Insieme hanno parlato degli aspetti più delicati e complessi che “Padiglione 25” vuole affrontare, come il sottile pericolo di fermarsi a una semplice umanizzazione del manicomio, senza però riuscire davvero a combatterlo: l’obbiettivo dell’esperienza e degli sforzi che tutt’ora vengono compiuti da migliaia di operatori non deve essere infatti trasformare i manicomi, ma eliminarli: una prigione resa più vivibile resta sempre una prigione, un luogo di isolamento, dove esiliare i “diversi”. Ed oggi purtroppo si percepisce una tendenza a ricreare i manicomi sotto forma di cliniche private, case famiglia, strutture accomunate dal fatto di voler nascondere e confinare i malati; il lavoro quindi non è affatto finito, ed è per questo che è così importante riflettere sui tre anni di innovazione del Reparto 25.
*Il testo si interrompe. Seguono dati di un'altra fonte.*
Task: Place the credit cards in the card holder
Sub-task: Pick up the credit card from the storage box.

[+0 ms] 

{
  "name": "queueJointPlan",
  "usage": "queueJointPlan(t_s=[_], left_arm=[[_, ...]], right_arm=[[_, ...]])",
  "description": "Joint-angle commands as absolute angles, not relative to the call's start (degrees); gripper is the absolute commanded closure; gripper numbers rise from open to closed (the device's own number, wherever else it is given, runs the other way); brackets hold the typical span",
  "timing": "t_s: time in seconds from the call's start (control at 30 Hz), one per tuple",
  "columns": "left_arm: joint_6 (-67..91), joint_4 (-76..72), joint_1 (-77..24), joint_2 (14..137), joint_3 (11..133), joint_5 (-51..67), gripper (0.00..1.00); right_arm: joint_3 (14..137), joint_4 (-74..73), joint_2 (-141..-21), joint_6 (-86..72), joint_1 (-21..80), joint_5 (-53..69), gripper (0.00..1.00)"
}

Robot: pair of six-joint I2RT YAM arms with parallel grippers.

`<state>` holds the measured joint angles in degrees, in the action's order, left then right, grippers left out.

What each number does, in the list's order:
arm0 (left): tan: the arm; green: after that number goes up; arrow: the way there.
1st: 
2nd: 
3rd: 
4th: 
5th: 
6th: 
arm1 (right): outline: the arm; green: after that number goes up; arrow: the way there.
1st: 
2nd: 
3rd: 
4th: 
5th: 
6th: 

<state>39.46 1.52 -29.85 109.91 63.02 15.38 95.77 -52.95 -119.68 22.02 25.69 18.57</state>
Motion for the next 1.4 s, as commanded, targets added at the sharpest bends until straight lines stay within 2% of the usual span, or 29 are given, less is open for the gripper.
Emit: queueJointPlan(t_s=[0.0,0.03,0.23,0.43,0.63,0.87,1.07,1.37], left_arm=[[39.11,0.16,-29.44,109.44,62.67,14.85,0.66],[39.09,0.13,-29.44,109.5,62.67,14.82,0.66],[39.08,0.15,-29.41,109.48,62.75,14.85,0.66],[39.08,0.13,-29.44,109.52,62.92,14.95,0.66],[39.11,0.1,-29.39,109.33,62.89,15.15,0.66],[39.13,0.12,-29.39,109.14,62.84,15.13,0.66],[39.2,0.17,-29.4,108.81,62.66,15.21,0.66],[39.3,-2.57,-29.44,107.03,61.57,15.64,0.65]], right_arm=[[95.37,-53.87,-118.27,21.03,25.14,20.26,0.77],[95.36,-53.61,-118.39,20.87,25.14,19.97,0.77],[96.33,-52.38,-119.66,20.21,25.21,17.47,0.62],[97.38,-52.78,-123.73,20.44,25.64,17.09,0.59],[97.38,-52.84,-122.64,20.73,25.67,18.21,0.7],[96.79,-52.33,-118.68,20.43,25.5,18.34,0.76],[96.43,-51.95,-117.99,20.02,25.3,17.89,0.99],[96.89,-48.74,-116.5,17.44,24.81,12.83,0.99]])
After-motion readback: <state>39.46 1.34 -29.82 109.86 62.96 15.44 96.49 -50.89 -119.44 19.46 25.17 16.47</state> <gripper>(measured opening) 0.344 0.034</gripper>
È importante inoltre ricordare, come hanno sottolineato gli ospiti, che questo film racconta una storia di emancipazione non solo dei pazienti, ma anche degli infermieri: in un certo senso sono loro i veri protagonisti di “Padiglione 25”, poiché tutto è partito dalla loro decisione di ribellarsi a un sistema contorto e oppressivo, unendosi ai malati in una lotta comune. Anche oggi, di fronte a situazioni che troppo spesso lasciano gli operatori sfruttati e prostrati, dobbiamo lavorare e riflettere su questi temi, queste esperienze di cambiamento e liberazione: per questo “Padiglione 25” è un film sul passato, sul presente e sul futuro.